It’s hard to see that there is anything positive to be found in the fiasco that is FIFA right now. Only the whistle-blowers who went to Chuck Blazer and showed him the $40,000 in cash that Mohamad bin Hammam tried to bribe them with come out with any credit. Jack Warner, who seemed to be acting as facilitator, and bin Hammam were suspended and then Blazer was in turn sacked and reinstated. Sepp Blatter who has for decades presided over a secretive culture of back-room deals sails serenely on, winning a further term of office as president by default because bin Hammam had withdrawn after the bribery scandal hit the world’s media. Even the English Football Association come away looking clueless and out of their depth because all the other delegates rallied round Blatter. Well, of course they’d rally round him, it’s a magnificent gravy train they’re all on and he’s the train driver.

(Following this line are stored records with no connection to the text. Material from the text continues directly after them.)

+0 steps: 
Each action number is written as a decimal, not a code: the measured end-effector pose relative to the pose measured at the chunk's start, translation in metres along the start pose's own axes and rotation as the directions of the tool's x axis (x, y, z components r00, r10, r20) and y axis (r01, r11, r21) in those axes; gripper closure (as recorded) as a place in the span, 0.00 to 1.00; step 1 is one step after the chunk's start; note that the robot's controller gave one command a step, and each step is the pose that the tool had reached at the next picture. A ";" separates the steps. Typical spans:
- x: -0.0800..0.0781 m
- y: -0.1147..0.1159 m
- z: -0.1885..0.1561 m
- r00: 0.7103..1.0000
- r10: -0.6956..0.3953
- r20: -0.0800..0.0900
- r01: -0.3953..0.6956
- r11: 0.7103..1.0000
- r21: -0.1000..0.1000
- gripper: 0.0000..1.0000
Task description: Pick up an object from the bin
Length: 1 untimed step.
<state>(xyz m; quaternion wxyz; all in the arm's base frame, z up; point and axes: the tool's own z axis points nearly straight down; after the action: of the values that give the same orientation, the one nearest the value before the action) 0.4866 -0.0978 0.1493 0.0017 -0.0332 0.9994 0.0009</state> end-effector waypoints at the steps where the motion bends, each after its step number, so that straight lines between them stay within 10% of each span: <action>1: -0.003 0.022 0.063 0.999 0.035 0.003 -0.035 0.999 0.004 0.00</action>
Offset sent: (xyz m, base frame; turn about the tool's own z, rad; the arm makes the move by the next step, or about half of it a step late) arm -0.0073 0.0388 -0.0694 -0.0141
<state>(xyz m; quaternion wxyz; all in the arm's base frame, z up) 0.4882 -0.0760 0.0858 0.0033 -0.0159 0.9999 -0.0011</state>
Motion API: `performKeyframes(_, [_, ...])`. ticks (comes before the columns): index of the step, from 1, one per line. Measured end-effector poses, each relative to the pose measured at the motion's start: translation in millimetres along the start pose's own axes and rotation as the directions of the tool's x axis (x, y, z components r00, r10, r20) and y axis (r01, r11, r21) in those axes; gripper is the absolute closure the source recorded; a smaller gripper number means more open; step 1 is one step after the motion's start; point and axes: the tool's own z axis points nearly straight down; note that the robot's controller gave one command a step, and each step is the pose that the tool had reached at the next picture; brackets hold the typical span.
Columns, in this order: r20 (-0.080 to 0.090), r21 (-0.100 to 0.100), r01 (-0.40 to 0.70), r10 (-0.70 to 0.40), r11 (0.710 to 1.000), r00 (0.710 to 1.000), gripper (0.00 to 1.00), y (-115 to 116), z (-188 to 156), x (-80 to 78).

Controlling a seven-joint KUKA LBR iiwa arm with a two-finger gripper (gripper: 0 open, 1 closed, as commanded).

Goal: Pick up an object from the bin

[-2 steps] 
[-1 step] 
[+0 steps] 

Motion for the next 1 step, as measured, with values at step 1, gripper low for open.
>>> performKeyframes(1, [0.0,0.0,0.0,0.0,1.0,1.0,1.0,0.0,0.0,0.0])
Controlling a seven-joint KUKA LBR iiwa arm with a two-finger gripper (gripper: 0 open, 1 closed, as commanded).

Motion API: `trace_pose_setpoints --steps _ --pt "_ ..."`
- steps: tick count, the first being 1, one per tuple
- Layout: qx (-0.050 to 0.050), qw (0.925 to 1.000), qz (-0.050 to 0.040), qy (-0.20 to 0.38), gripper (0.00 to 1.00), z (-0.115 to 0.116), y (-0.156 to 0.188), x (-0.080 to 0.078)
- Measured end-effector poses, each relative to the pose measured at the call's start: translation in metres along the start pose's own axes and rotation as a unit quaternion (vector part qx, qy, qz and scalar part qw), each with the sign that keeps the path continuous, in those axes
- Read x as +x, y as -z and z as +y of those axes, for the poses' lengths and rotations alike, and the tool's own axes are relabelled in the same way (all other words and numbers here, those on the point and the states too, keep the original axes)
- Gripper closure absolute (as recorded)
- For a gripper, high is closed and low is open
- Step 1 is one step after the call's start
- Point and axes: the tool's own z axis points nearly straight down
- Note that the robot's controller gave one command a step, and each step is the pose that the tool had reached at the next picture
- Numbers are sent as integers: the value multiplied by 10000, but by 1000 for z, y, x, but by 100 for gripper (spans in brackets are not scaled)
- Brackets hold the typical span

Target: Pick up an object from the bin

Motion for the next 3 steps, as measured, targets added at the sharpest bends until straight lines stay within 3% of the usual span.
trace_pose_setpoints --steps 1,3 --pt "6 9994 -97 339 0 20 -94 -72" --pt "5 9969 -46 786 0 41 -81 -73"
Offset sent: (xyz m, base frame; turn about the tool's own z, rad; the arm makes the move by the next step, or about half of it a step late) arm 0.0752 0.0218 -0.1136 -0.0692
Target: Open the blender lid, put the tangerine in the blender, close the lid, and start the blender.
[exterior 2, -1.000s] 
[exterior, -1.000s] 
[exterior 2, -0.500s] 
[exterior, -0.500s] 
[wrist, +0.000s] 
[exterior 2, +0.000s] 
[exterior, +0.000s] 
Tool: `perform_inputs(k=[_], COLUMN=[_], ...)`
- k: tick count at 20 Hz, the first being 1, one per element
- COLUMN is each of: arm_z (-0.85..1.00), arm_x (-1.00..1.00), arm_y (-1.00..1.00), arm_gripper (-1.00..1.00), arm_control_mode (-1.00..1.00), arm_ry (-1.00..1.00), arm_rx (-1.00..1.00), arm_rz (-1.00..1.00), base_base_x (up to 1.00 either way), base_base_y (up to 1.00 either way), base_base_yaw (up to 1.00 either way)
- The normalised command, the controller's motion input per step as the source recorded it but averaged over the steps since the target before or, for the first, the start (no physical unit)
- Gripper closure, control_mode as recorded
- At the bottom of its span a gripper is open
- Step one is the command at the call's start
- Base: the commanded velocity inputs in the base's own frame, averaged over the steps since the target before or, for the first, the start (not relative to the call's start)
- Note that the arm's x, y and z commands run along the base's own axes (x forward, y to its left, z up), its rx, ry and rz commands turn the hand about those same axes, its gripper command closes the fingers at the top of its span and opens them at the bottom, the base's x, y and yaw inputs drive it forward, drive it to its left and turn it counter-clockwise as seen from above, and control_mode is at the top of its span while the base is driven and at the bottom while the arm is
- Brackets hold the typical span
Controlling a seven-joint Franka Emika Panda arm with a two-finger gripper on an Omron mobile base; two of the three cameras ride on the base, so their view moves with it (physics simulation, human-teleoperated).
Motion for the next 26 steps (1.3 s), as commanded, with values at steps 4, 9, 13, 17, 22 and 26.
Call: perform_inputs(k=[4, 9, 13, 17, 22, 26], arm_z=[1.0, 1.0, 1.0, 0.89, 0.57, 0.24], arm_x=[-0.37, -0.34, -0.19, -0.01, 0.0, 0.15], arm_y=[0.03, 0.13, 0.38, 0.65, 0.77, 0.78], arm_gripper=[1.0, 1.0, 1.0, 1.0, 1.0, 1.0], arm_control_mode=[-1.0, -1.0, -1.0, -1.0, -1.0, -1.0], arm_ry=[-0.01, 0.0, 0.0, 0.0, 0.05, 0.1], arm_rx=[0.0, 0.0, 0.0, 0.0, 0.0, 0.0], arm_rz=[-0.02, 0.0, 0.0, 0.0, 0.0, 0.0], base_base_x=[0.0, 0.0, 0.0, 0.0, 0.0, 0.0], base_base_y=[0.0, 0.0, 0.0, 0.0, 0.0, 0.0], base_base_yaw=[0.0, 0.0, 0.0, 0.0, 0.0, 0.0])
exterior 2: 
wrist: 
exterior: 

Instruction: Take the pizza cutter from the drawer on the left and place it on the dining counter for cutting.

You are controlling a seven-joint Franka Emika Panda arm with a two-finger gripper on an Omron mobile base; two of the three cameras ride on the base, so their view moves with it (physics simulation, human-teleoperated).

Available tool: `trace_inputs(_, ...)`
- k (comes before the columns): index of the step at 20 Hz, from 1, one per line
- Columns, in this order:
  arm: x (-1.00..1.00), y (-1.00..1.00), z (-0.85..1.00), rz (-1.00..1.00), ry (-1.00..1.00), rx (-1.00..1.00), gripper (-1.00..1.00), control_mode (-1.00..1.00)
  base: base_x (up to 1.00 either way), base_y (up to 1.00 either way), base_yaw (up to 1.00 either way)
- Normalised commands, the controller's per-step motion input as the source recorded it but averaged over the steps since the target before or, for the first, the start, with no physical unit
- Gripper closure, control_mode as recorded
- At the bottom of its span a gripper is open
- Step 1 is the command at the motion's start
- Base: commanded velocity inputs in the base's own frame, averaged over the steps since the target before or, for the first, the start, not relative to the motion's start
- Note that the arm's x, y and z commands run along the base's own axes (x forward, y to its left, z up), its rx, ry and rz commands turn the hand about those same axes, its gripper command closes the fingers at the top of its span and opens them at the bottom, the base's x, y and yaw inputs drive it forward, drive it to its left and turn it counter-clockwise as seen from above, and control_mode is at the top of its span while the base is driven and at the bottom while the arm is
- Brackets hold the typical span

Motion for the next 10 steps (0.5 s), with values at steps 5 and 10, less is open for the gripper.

It’s the way they rally round that’s interesting. In each case during the so-called Arab Spring, the despot has a coterie of loyalists who in many cases are more hardline than the despot himself. At some stage there is a tipping point where members of his inner circle desert him, or gather their courage together and tell him he has to go. That happened in Tunisia and Egypt, but it’s not happening yet in Libya, Syria or Yemen. If we substitute brown envelopes stuffed with cash for tanks and bullets, might we have a parallel between FIFA and certain Arab countries? How can Blatter be deposed? Will his coterie turn against him? Can we look forward to a Soccer Spring?
We can, because there is a further element involved: The sponsors. Adidas, Coca-Cola, Emirates, Hyundai-Kia Motors, Sony, and VISA pump many millions of dollars into FIFA and they do it for one reason only: to win favour with the world’s consumers. Withdraw that favour and their money is wasted. Worse, if association with FIFA is seen in a negative light it could even be damaging. Just look how quickly sponsors withdraw from any event that is suddenly a PR disaster. This FIFA fiasco is a PR disaster of major proportions, we just have to let the sponsors know.